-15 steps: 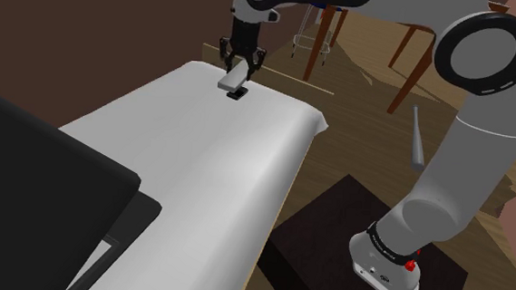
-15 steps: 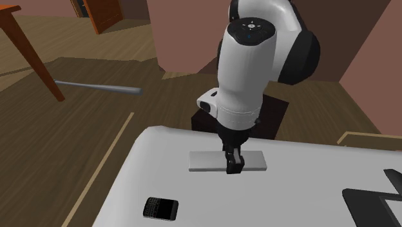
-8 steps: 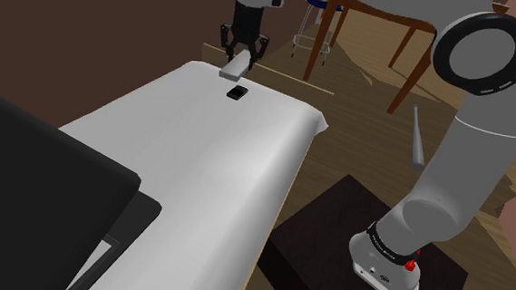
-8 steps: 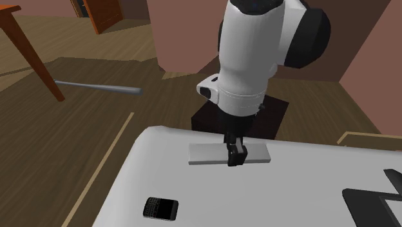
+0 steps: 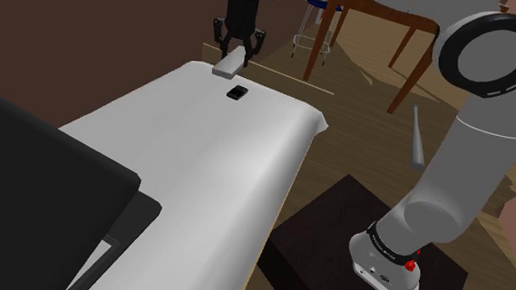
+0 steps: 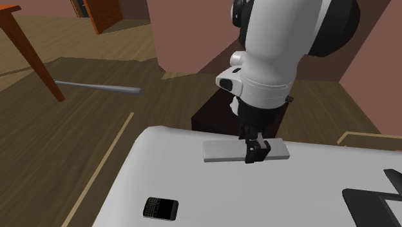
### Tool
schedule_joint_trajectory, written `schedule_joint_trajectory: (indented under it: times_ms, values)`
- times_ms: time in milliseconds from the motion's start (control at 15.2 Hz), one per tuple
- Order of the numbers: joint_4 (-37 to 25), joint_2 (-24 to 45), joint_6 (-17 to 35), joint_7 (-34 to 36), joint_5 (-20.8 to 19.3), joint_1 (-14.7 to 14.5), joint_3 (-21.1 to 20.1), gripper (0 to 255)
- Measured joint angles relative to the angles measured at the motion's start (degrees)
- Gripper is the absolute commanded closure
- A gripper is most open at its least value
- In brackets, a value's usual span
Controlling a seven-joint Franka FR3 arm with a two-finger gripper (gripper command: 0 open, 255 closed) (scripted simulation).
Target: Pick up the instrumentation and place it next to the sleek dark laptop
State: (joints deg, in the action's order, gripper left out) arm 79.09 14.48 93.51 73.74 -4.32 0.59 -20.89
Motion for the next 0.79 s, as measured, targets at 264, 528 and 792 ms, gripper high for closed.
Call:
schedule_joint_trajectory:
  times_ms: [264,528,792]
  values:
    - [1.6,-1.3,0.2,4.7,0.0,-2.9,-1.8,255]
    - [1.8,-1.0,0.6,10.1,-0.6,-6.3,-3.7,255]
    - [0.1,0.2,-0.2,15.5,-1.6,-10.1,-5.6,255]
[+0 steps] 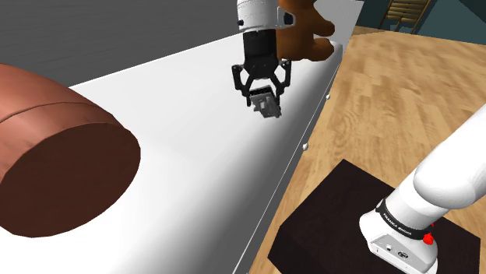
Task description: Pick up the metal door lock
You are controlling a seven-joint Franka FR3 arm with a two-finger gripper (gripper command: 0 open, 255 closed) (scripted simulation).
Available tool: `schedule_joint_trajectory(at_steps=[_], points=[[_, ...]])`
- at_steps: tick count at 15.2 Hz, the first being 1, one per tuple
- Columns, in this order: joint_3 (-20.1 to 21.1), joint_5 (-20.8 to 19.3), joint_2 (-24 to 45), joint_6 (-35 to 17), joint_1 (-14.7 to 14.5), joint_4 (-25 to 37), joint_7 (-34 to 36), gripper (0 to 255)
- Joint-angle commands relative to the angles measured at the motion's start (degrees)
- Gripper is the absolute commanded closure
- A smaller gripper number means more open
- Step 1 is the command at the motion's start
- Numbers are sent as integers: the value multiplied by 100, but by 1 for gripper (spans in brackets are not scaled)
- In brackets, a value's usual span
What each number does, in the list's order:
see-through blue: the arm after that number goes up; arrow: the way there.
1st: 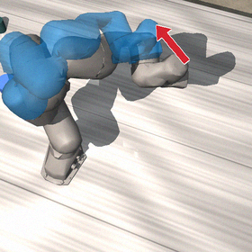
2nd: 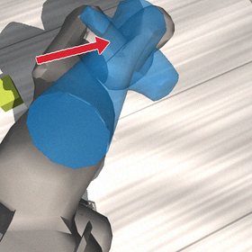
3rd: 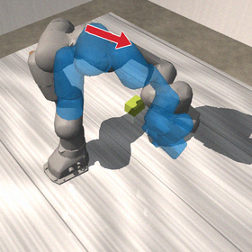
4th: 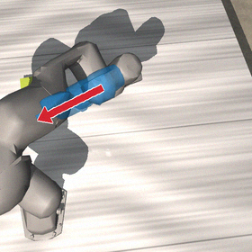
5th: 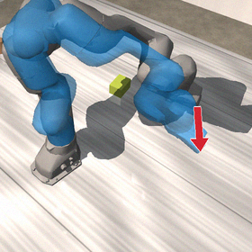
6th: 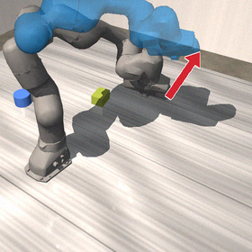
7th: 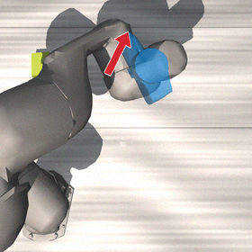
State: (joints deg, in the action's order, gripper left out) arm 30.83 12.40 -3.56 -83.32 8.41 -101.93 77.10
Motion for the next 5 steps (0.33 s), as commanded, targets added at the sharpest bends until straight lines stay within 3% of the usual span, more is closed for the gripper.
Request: schedule_joint_trajectory(at_steps=[1, 5], points=[[-1, -12, 32, 168, 2, 199, 38, 255], [-2, -19, 56, 332, 3, 387, 74, 255]])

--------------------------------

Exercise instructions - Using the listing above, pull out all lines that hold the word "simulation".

Answer -
Controlling a seven-joint Franka FR3 arm with a two-finger gripper (gripper command: 0 open, 255 closed) (scripted simulation).
You are controlling a seven-joint Franka FR3 arm with a two-finger gripper (gripper command: 0 open, 255 closed) (scripted simulation).

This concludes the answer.